Language
Gif animation created in 2005(?).
"Blink" is, generally perceived as, to close and open the eye, especially involuntarily. What is the purpose of blinks? To wet the eyeballs? That's what I learned in school from a physiological perspective. That's all I had this concept in mind.
The day my graduate advisor brought me a copy of the article "Blink!" by Walter Murch (Brick No.53, p 8-13) in 2006, it changed how I look at blinks. The author even mentioned a paragraph on American Sign Language, at least in parentheses. Inspired by this article, I pursued a bit further on this topic.
First, the author in his article talked about blinks relating to the cuts of thoughts and how specific timing cuts are made in film. He gave an illustration:
"Look at that lamp across the room. Now look back at me. Look back at that lamp. Now look back at me again. Do you see what you did? You blinked. Those are cuts. After the first look, you know that there's no reason to pan continuously from me to the lamp because you know what's in between. Your mind cut the scene. First you behold the lamp. Cut. Then you behold me."
In addition to how cuts are decided in film, he touched on the blinks relating to emotion and thought. He described the idea of how blink separates one thought after another. Many blinks (and perhaps gazes) when there are conflicting emotions and thoughts to sort.

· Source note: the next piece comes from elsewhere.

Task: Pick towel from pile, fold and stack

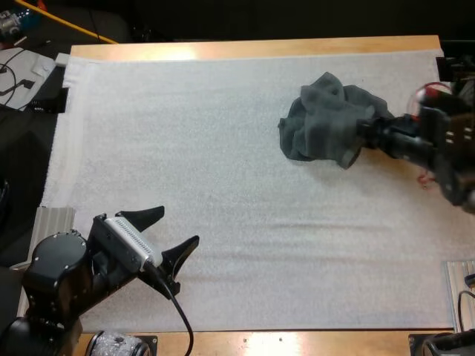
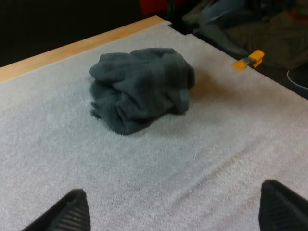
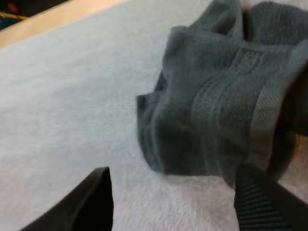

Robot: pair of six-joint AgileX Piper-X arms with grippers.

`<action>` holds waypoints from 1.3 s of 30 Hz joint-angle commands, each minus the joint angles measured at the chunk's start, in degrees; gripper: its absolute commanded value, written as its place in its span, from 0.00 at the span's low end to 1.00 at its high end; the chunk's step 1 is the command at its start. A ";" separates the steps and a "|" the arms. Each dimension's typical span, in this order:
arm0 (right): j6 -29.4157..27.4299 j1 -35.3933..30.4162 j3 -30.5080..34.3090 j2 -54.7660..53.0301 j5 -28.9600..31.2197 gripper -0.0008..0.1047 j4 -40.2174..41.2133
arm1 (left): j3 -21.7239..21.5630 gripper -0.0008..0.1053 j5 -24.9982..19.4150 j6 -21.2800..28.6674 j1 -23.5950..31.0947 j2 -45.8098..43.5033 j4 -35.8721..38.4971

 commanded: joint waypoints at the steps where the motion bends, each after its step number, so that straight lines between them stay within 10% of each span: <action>1: 2.04 1.34 -0.45 4.85 4.13 0.52 -3.88 | -0.28 0.66 0.09 -0.27 0.07 0.19 -0.68; 26: 3.20 1.42 -11.23 29.22 9.45 0.51 -6.52 | -0.33 0.66 1.26 -1.48 -0.19 0.29 0.47; 33: 4.59 1.46 -12.95 31.38 8.13 0.08 -5.76 | -0.31 0.66 1.62 -1.57 -0.23 0.44 0.50; 39: 2.71 1.67 -12.68 28.92 6.52 0.01 -4.69 | -0.27 0.66 1.68 -1.67 -0.28 0.44 0.24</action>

Besides biological and emotional blinks, are blinks also used as grammatical in American Sign Language? There is much research on eye gaze in ASL, but blinks?
Informally, I picked two videos Vital Signs by Wayne Betts, Jr. and The Star Arrow (2008) by myself to study blinks.
Sure enough. There is a blink to create a line or separation between the scenes in this poem, especially in the beginning. To create a soft transiation, I use "down gaze", to somehow convey a fade-in/out cut, one of the cinematic techniques in ASL storytelling.
The narrator Roger Vass Jr. in the video Vital Signs by Wayne Betts, Jr. doesn't blink in the opening. When he was told that he had only one week left to live, then he blinked a lot with racing thoughts. These are the examples.
I also observed how I blink in my signing sessions for the ASL dictionary online on this website. I blink just before signing a word every time. It made my editing an easy time. Cut right after the blink.
In the Caterpillar by Ian Sanborn, Ian doesn't blink a single time in his whole first minute video (unless he and I blink at precisely the same time, ha). Except that he probably blinks during the 'tornado' effect. In all 2 minute story, there is no blink 98% of the time. It has a meaning. An effect. A blink would change the effect or meaning in the story.
Blink definitely has a place in its meaning, its effect, and its cinematic device in ASL storytelling and poetry beyond thought and eye-wetting.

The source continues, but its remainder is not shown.